Diritti alle cure, ma in generale all’assistenza del malato. Un binomio spesso perso nella quotidianità di una sanità troppo burocratizzata e sempre più lontana dalle esigenze dei più bisognosi. È la sensazione lasciata nella storia di un uomo di 98 anni originario di Squillace sottoposto a un intervento chirurgico all’interno del presidio ospedaliero di Soverato. Una storia che poteva essere di buona sanità, ma l’epilogo è amaro e vanifica gli sforzi del personale del reparto che lo ha accolto.
A renderla nota i figli dell’anziano paziente dopo la degenza nel reparto di Ortopedia. «Nei giorni scorsi – raccontano – nostro padre, persona di 98 anni, è stato sottoposto a intervento chirurgico, con ricostruzione frattura al femore, nel reparto di Ortopedia di Soverato.
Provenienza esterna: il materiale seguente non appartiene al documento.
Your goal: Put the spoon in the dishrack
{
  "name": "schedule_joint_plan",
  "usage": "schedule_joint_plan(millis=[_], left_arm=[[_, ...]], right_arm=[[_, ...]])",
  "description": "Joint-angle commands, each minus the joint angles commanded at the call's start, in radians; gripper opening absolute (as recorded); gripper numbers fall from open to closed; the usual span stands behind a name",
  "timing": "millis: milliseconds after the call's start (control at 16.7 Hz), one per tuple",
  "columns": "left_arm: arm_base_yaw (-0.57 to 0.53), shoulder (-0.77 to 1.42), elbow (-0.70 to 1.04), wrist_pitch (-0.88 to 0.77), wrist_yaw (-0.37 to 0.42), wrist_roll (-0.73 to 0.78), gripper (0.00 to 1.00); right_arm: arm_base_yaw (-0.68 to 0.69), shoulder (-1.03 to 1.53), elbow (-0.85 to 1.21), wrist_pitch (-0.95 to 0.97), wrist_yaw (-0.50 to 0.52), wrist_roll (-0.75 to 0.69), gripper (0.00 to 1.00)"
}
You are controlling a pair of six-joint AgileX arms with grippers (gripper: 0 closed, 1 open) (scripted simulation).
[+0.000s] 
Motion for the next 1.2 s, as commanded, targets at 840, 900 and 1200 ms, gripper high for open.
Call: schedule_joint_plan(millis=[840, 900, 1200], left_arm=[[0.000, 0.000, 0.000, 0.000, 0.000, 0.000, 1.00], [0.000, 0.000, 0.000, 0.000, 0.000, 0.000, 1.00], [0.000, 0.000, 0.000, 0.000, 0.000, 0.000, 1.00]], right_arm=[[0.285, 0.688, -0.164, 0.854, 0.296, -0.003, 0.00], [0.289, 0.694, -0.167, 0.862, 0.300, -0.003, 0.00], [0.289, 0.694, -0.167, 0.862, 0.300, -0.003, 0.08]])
L’intervento è perfettamente riuscito e di questo siamo grati al dottor Menniti, primario del reparto e a tutto il suo personale. I problemi sono sorti dopo solo 48 ore dall’intervento, quando il personale ci ha comunicato che entro le successive 24 ore nostro padre sarebbe stato dimesso per fare rientro a casa. Abbiamo cercato di far comprendere a medici ed infermieri, vista l’età, il contesto familiare (la moglie ha 88 anni ed è invalida a sua volta), e la particolarità dell’intervento a cui è stato sottoposto, l’urgenza di assicurare a nostro padre le continuità del piano di trattamento riabilitativo presso una struttura idonea. Quanto da noi richiesto non è un favore ma è basato sulla certezza di un preciso diritto dei cittadini, previsto dalla legge dello Stato n. 234/2021- Livelli delle prestazioni sociali LEPS, tema di cui tanto si dibatte proprio in questo periodo in merito all’autonomia differenziata».
I familiari reclamano il diritto di ottenere le “dimissioni protette” che prevedono il trasferimento di una persona non autosufficiente, prevalentemente anziana o disabile, che ha bisogno di una continuità di cura e assistenza, da un reparto ospedaliero ad altra struttura assistenziale idonea per il proprio piano di cura, con il coinvolgimento dell’azienda sanitaria di appartenenza e del medico curante.